We use [AllenAI SPECTER](https://huggingface.co/allenai/specter), a transformer model designed for scientific paper embeddings. This model is further fine-tuned on our ArXiv subset using triplet loss, which encourages similar abstracts to have similar embeddings. The fine-tuned model is then pushed to the Hugging Face Hub for easy reuse.

For robust evaluation, the data is split into:
- **(4/6) Training set:** For model fitting.
- **(1/6) Evaluation set:** For evaluating the base model.
- **(1/6) Test set:** For evaluating the fine-tuned model.

Performance is measured using **cosine accuracy** on triplet samples, where higher accuracy indicates better semantic understanding.

Below, we fine-tune the model.

In [11]:
# Initialize model
model = SentenceTransformer("allenai-specter");

# Move model to gpu if available
device = torch.device('cuda') if torch.cuda.is_available() else torch.device('cpu')
model.to(device);

In [12]:
# Define training arguments -- mostly based on Transformers defaults (which SentenceTransformers wraps)
# https://huggingface.co/docs/transformers/en/main_classes/trainer#transformers.Trainer
args = SentenceTransformerTrainingArguments(
    num_train_epochs=3,
    per_device_train_batch_size=8,  # Max before CUDA out of memory
    per_device_eval_batch_size=8,   # Max before CUDA out of memory
    gradient_accumulation_steps=2,
    lr_scheduler_type="cosine",
    learning_rate=2e-5,
    warmup_ratio=0.1,
    dataloader_pin_memory=False,
    dataloader_num_workers=1,
    fp16=True,
    logging_steps=500,
    eval_strategy="steps",
    eval_steps=500,
    report_to="none",
)

In [13]:
# Split data into train and test
train_data, eval_data = train_test_split(data, test_size=0.33, random_state=config.RANDOM_SEED)
eval_data, test_data = train_test_split(eval_data, test_size=0.5, random_state=config.RANDOM_SEED)

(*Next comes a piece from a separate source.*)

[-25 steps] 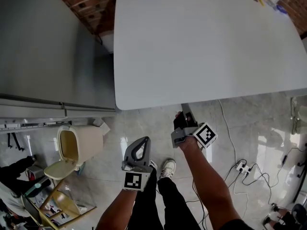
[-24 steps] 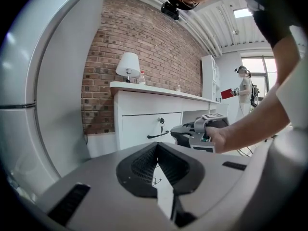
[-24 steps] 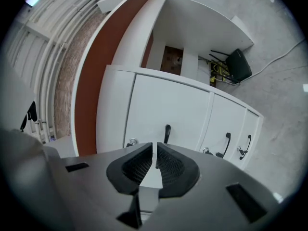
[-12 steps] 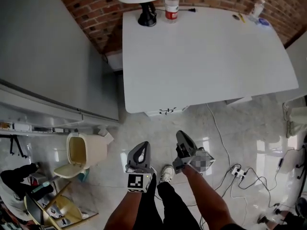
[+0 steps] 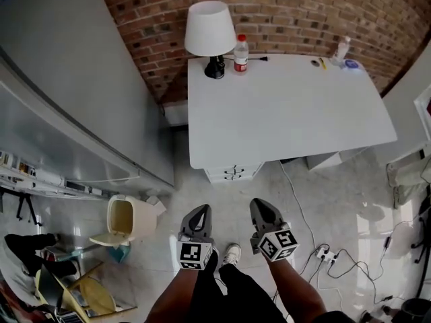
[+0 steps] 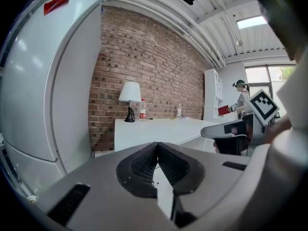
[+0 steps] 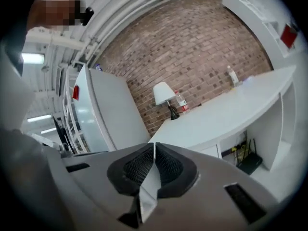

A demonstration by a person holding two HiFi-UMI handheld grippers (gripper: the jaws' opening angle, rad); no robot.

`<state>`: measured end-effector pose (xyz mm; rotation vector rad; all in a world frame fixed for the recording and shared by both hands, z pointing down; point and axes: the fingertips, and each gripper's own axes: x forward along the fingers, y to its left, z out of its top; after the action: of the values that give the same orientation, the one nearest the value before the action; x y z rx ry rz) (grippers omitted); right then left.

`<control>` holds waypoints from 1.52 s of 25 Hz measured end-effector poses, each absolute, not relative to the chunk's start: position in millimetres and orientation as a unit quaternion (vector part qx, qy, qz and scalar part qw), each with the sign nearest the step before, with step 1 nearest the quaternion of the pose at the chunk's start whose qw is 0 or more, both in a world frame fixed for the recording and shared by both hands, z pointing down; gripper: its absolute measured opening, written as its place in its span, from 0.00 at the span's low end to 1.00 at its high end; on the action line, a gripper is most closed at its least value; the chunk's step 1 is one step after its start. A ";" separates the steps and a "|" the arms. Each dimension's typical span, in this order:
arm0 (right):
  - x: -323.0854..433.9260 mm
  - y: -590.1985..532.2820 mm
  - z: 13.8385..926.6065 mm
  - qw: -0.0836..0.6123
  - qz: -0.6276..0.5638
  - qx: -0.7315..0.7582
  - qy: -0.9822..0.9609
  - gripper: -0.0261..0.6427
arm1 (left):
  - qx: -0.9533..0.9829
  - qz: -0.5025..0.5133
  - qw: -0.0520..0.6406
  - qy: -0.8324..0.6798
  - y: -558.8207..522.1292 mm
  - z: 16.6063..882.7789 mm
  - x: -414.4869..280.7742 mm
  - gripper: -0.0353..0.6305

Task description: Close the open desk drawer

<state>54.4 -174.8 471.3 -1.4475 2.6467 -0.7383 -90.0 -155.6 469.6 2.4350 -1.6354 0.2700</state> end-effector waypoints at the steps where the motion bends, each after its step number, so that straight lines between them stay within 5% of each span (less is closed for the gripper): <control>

print(f"Train: {len(train_data)}, Eval: {len(eval_data)}, Test: {len(test_data)}")

Train: 9702, Eval: 2389, Test: 2390


In [14]:
# Create train, eval, test datasets for SentenceTransformerTrainer
train_dataset = triplet_dataset.create_dataset_for_trainer(train_data, n=config.FT_TRAIN_TRIPLETS)
eval_dataset = triplet_dataset.create_dataset_for_trainer(eval_data, n=config.FT_EVAL_TRIPLETS)
test_dataset = triplet_dataset.create_dataset_for_trainer(test_data, n=config.FT_TEST_TRIPLETS)

print(f"Train: {train_dataset}\n\nEval: {eval_dataset}\n\nTest: {test_dataset}")

Train: Dataset({
    features: ['anchor', 'positive', 'negative'],
    num_rows: 10000
})

Eval: Dataset({
    features: ['anchor', 'positive', 'negative'],
    num_rows: 1000
})

Test: Dataset({
    features: ['anchor', 'positive', 'negative'],
    num_rows: 1000
})


In [15]:
# Create eval & testing evaluator for SentenceTransformerTrainer
dev_evaluator = triplet_dataset.create_triplet_evaluator_for_trainer(eval_dataset)
test_evaluator = triplet_dataset.create_triplet_evaluator_for_trainer(test_dataset)

In [16]:
base_eval_output = dev_evaluator(model)

In [17]:
# Define training loss
loss = TripletLoss(model)

In [18]:
# Initialize trainer
trainer = SentenceTransformerTrainer(
    model=model,
    args=args,
    train_dataset=train_dataset,
    eval_dataset=eval_dataset,    # For validation loss
    loss=loss,
    evaluator=dev_evaluator       # For meaningful metrics
)

Computing widget examples:   0%|          | 0/1 [00:00<?, ?example/s]

In [19]:
trainer.train()

Step,Training Loss,Validation Loss,Triplet Eval Cosine Accuracy
500,2.5031,0.795555,0.941
1000,1.0464,0.75939,0.945
1500,0.5218,0.708552,0.948


TrainOutput(global_step=1875, training_loss=1.1498443074544271, metrics={'train_runtime': 1463.5962, 'train_samples_per_second': 20.497, 'train_steps_per_second': 1.281, 'total_flos': 0.0, 'train_loss': 1.1498443074544271, 'epoch': 3.0})

In [20]:
tuned_eval_output = dev_evaluator(model)
tuned_test_output = test_evaluator(model)

In [21]:
print(f"Base model on eval dataset:  {base_eval_output}")
print(f"Tuned model on eval dataset: {tuned_eval_output}")
print(f"Tuned model on test dataset: {tuned_test_output}")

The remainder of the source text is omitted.